Last year, CNET traveled to San Marcos, California, for an early, behind-the-scenes look at a new generation of artificially intelligent sex robots from Abyss Creations, maker of the popular "RealDolls" line of customizable sex dolls.
Now, customers can expect to start receiving those same sexbots within the next month.
So says Abyss Creations founder and chief designer Matthew McMullen in a recent video interview with a RealDoll enthusiast and Harmony beta tester who goes by "Brick Dollbanger." In the interview, McMullen says fully equipped AI sex robots should start shipping in September, which matches what a spokesperson for Abyss Creations subsidiary Realbotix told me earlier this week.
McMullen also said putting the final touches on his company's new creations has proven to be "a little more difficult than we anticipated."
Those touches include a new feature called "X-Mode." It uses sensors in the robot's headboard to enable it to respond to things like movement and touch with unique sounds and expressions beyond the basic facial movements and lip syncing we experienced in San Marcos last year.
There's not a whole lot to see yet, but you can get a look at X-Mode in action at the Realbotix lab in San Marcos by clicking here -- just be warned the video is slightly NSFW.
RealDolls typically sell for at least a few thousand dollars, with custom-built designs often going for substantially more. One RealDoll owner I spoke to last year who went through multiple redesigns before finally settling on the perfect face for his doll said his purchase ultimately cost $17,000.
A talking robotic head equipped with the AI Harmony platform, the sensory headboard and motorized servos capable of moving the neck, jaw, mouth and eyes, costs $10,000 on its own (roughly £7,775, or AU$13,650), and can be transplanted onto existing dolls as an upgrade.
"This has taken quite a bit longer than I thought, but you come into these things not knowing everything and you learn as you go," McMullen says. "I think getting all of these bells and whistles to work here at the end is going to be well worth the wait."
In addition to X-Mode, McMullen is promising users a completely revamped version of the Harmony app, currently available for Android devices only. For a $25 yearly subscription fee, the app essentially lets users chat with a virtual RealDoll running on the same AI platform that powers the company's sex robots (you can read more about our experiences testing the Harmony app).
The incoming additions to the app include new avatar and gameplay options like an in-app store where you can purchase outfits or gifts for your avatar, or unlock additional content, as well as improvements to the AI, the graphics and the interface.
"We have plans to have 15 layers of AI, one layer adding more advances to the previous one," Guile Lindroth, Realbotix artificial intelligence and content director, said. "We are currently on the fourth level."
With its focus on crafting app and AI-enabled smarts for RealDolls, Realbotix has long promised to bring the Harmony app to iOS users too, but doing so will require accommodating Apple's App Store review guidelines, which prohibit "overtly sexual or pornographic material."
To that end, Realbotix plans to release a PG version of the app called "Realdoll X" with the nudity and X-rated chat options stripped out. Android users will be able to add the adult content back in via the Realbotix website, while iOS users will have to access the adult content using companion software on their computer. Realbotix expects the new app and software to launch in October, Lindroth says.
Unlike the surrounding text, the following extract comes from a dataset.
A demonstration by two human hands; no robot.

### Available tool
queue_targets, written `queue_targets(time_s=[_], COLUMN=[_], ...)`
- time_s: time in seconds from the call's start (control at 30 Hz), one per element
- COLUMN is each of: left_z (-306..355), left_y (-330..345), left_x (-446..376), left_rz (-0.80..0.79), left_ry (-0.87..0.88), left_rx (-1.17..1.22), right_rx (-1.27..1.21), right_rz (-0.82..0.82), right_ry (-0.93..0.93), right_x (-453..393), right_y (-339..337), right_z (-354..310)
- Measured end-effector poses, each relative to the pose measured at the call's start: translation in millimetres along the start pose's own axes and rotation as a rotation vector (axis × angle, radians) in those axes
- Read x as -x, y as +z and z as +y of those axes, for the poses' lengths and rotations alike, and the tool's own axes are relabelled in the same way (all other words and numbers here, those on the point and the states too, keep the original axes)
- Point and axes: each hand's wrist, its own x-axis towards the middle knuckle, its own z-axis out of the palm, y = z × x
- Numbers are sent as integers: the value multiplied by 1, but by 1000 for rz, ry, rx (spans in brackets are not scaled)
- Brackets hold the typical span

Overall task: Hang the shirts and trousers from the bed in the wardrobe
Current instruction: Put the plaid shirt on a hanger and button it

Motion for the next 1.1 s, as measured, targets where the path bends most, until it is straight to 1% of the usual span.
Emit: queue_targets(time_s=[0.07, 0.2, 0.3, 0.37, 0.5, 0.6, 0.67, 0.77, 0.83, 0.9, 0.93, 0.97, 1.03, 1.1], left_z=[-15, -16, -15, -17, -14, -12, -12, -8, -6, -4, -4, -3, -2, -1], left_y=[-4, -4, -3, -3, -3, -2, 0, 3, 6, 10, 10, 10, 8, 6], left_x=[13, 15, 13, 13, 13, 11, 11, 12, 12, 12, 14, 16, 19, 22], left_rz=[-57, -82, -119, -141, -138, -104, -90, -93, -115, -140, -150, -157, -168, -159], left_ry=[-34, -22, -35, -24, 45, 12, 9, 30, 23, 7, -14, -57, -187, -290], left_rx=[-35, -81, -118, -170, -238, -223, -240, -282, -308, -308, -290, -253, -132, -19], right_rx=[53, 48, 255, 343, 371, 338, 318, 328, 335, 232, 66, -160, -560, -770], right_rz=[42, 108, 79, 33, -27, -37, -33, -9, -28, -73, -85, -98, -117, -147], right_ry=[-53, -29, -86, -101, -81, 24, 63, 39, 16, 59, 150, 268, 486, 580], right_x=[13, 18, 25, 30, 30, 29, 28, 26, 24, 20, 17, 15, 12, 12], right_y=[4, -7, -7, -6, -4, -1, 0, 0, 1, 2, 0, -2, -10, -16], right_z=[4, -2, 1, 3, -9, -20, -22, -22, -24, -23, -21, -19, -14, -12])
Other upgrades are in the works, too, including augmented- and virtual-reality applications that would let app users interact with their avatar in virtual space, no doll necessary. A male version of the AI platform named "Henry" is also already up and running on robotic male heads at the Realbotix offices, with the team currently working to adapt the scripted Harmony content for Henry's purposes.
"Hopefully, we will start to accept preorders for the male robotic head by the beginning of 2019," Lindroth says.
As for the robotic heads, McMullen hopes to have everything finished much sooner.
"We're looking at about the end of August to get our first working setup of all those parts, meaning the new app with the X-Mode talking to the headboard, with the sensory integration and being able to get some expressions and sounds out of the robot," McMullen says.
"We should be able to start shipping heads right after that."